* _What is required_: Please output the full listing, character for character.

* _Input material_:
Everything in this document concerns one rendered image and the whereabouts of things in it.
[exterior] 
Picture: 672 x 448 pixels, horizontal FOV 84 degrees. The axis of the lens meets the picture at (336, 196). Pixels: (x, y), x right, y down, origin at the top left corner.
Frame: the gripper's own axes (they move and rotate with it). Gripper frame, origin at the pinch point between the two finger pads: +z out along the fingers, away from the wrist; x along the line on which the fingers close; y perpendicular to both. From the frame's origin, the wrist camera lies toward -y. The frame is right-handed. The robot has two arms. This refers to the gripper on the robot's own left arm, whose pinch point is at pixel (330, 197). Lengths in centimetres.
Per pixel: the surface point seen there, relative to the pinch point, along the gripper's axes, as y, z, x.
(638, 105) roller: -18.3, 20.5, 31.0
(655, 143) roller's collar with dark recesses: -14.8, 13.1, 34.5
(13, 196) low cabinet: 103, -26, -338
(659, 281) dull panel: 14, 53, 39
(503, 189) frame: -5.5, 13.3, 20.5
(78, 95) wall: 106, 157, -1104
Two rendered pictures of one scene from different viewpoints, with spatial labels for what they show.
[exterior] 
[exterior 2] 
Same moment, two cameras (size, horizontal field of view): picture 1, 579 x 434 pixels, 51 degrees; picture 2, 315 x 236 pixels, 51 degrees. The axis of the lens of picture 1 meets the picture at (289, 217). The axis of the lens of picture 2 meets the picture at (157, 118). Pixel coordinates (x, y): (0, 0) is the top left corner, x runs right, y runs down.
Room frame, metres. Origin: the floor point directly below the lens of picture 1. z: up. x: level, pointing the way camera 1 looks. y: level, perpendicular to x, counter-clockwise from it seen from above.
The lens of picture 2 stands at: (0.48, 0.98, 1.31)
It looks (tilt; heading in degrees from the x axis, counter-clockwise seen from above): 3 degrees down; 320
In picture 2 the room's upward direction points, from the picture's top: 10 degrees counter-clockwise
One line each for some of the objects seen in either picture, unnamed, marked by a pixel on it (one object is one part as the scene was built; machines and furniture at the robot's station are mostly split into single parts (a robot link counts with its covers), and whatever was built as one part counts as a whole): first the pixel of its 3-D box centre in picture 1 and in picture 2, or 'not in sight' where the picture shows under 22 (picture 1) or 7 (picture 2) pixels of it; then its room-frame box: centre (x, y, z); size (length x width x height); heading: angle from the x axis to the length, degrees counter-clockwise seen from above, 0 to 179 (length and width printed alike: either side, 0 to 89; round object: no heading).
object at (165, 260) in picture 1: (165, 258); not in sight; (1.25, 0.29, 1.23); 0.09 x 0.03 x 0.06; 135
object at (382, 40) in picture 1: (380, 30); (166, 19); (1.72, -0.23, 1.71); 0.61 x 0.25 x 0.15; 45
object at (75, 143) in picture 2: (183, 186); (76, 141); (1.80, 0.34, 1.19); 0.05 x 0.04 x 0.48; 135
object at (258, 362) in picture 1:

* _Result of this exercise_:
Everything in this document concerns one rendered image and the whereabouts of things in it.
[exterior] 
Picture: 672 x 448 pixels, horizontal FOV 84 degrees. The axis of the lens meets the picture at (336, 196). Pixels: (x, y), x right, y down, origin at the top left corner.
Frame: the gripper's own axes (they move and rotate with it). Gripper frame, origin at the pinch point between the two finger pads: +z out along the fingers, away from the wrist; x along the line on which the fingers close; y perpendicular to both. From the frame's origin, the wrist camera lies toward -y. The frame is right-handed. The robot has two arms. This refers to the gripper on the robot's own left arm, whose pinch point is at pixel (330, 197). Lengths in centimetres.
Per pixel: the surface point seen there, relative to the pinch point, along the gripper's axes, as y, z, x.
(638, 105) roller: -18.3, 20.5, 31.0
(655, 143) roller's collar with dark recesses: -14.8, 13.1, 34.5
(13, 196) low cabinet: 103, -26, -338
(659, 281) dull panel: 14, 53, 39
(503, 189) frame: -5.5, 13.3, 20.5
(78, 95) wall: 106, 157, -1104
Two rendered pictures of one scene from different viewpoints, with spatial labels for what they show.
[exterior] 
[exterior 2] 
Same moment, two cameras (size, horizontal field of view): picture 1, 579 x 434 pixels, 51 degrees; picture 2, 315 x 236 pixels, 51 degrees. The axis of the lens of picture 1 meets the picture at (289, 217). The axis of the lens of picture 2 meets the picture at (157, 118). Pixel coordinates (x, y): (0, 0) is the top left corner, x runs right, y runs down.
Room frame, metres. Origin: the floor point directly below the lens of picture 1. z: up. x: level, pointing the way camera 1 looks. y: level, perpendicular to x, counter-clockwise from it seen from above.
The lens of picture 2 stands at: (0.48, 0.98, 1.31)
It looks (tilt; heading in degrees from the x axis, counter-clockwise seen from above): 3 degrees down; 320
In picture 2 the room's upward direction points, from the picture's top: 10 degrees counter-clockwise
One line each for some of the objects seen in either picture, unnamed, marked by a pixel on it (one object is one part as the scene was built; machines and furniture at the robot's station are mostly split into single parts (a robot link counts with its covers), and whatever was built as one part counts as a whole): first the pixel of its 3-D box centre in picture 1 and in picture 2, or 'not in sight' where the picture shows under 22 (picture 1) or 7 (picture 2) pixels of it; then its room-frame box: centre (x, y, z); size (length x width x height); heading: angle from the x axis to the length, degrees counter-clockwise seen from above, 0 to 179 (length and width printed alike: either side, 0 to 89; round object: no heading).
object at (165, 260) in picture 1: (165, 258); not in sight; (1.25, 0.29, 1.23); 0.09 x 0.03 x 0.06; 135
object at (382, 40) in picture 1: (380, 30); (166, 19); (1.72, -0.23, 1.71); 0.61 x 0.25 x 0.15; 45
object at (75, 143) in picture 2: (183, 186); (76, 141); (1.80, 0.34, 1.19); 0.05 x 0.04 x 0.48; 135
object at (258, 362) in picture 1:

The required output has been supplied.